WHAT YOU NEED TO DO
Give again, exactly and without pictures, the lines running from the line with "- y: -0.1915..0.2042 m" to the end of the records below.

Collected data:
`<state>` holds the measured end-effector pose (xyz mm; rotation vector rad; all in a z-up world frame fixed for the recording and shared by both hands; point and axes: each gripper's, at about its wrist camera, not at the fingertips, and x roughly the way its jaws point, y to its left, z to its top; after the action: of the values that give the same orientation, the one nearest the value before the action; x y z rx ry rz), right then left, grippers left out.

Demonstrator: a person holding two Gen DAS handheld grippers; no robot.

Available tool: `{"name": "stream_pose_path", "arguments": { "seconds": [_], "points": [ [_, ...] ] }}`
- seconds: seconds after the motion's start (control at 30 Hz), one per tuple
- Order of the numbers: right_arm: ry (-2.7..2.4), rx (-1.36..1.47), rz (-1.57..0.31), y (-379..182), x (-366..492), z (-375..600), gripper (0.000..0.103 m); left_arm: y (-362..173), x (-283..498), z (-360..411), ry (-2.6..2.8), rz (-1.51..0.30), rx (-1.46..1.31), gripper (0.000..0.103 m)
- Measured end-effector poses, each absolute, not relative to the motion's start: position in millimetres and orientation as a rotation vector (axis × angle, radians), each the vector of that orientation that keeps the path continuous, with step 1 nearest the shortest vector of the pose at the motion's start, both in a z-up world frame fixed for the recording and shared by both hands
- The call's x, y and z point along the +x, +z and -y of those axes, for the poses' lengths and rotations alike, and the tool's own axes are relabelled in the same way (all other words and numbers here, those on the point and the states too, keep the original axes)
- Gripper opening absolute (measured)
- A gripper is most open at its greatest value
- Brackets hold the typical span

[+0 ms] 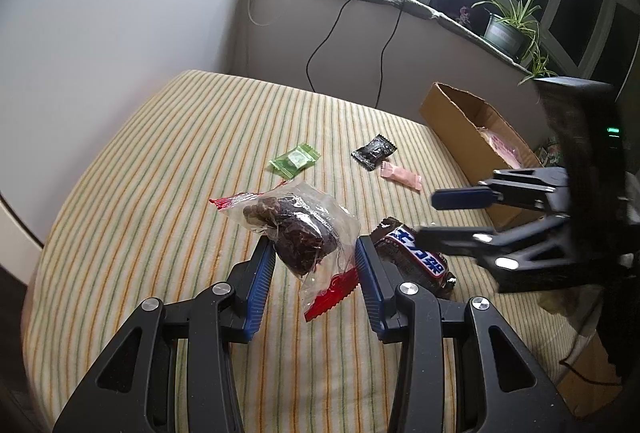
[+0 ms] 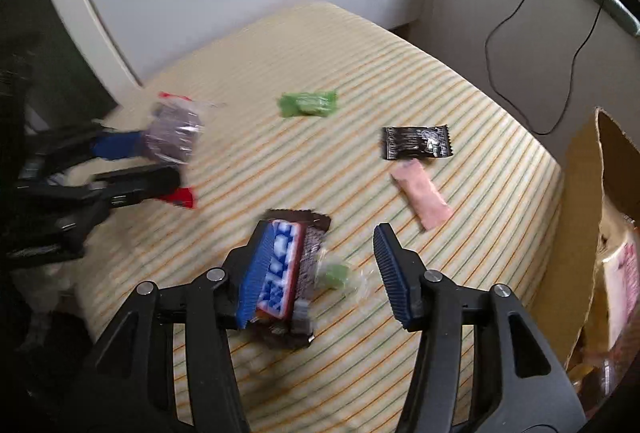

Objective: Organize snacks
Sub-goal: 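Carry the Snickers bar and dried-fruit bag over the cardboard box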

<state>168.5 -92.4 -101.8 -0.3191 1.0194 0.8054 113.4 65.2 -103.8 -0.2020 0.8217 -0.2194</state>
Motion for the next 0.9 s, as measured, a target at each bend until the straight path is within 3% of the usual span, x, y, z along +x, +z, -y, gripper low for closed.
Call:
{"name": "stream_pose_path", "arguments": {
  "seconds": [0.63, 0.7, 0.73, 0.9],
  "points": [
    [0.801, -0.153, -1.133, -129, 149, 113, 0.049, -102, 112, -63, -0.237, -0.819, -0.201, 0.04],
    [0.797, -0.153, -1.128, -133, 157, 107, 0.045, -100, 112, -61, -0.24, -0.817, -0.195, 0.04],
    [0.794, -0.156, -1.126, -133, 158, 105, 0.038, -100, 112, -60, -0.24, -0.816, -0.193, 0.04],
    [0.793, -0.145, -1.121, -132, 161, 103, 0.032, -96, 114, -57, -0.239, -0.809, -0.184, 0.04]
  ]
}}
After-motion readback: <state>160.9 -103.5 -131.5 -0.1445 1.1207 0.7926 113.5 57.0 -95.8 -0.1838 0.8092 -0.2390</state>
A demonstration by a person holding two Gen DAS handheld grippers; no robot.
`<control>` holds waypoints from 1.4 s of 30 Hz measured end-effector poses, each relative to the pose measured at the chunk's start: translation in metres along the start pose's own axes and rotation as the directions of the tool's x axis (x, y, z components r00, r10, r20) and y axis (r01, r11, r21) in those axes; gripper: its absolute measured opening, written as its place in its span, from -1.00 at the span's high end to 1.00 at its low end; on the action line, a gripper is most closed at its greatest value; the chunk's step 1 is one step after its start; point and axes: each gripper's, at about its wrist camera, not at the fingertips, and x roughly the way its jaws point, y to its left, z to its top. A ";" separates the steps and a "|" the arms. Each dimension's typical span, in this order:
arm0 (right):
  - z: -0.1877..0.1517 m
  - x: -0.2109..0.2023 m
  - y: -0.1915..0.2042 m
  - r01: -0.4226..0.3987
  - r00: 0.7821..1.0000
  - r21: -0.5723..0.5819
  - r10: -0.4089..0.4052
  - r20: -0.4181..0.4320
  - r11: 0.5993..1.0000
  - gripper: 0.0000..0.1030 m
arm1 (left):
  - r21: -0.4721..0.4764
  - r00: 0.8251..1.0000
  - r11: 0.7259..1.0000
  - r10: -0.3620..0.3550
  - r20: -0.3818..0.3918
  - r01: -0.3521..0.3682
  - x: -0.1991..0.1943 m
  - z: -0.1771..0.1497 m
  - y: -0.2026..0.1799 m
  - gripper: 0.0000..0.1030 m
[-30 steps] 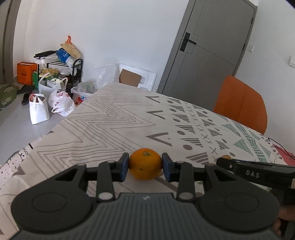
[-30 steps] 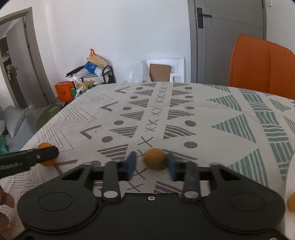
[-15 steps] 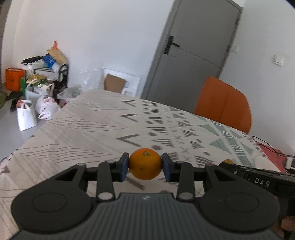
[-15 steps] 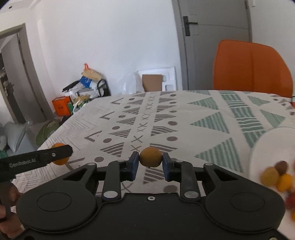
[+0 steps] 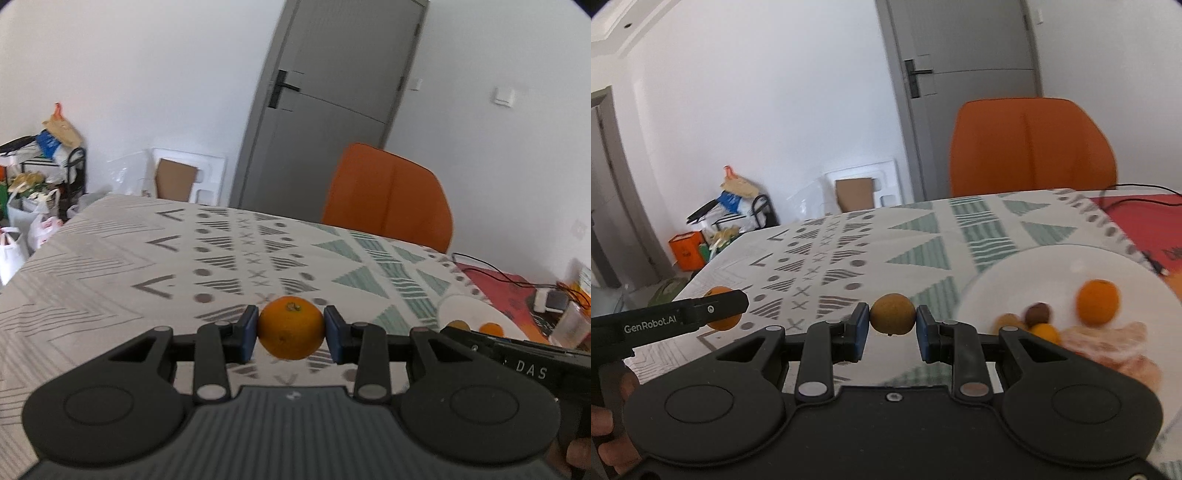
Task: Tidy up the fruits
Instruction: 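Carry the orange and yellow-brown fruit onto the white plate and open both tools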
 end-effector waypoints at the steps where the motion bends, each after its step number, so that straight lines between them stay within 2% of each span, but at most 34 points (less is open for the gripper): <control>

RESPONSE
  - y: -0.1915..0.2042 m
  - r01: -0.4226..0.3987
  - r00: 0.7821..1.0000
  - r21: -0.5723..0.5819
  - r10: -0.4089..0.4052
  - r20: -0.4181..0.4320
  - r11: 0.5993..1.0000
  - gripper: 0.0000..0.1030 m
arm1 (left):
  - r21: -0.4721..0.4764
  - r00: 0.8251..1.0000
  - r11: 0.7259..1.0000
  - r10: -0.3620..0.3550
  - r20: -0.3818..0.3918
  - r01: -0.3521..0.3682
  - x: -0.1991..0.1943 m
  - z: -0.1771..0.1497 m
  - y: -0.2026..0.1799 m
  - gripper: 0.0000..0.1030 m
[-30 steps] 
[-30 steps] 
[-15 steps] 
[-15 steps] 
[+0 steps] 
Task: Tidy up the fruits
Instruction: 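Carry the orange and yellow-brown fruit onto the white plate and open both tools
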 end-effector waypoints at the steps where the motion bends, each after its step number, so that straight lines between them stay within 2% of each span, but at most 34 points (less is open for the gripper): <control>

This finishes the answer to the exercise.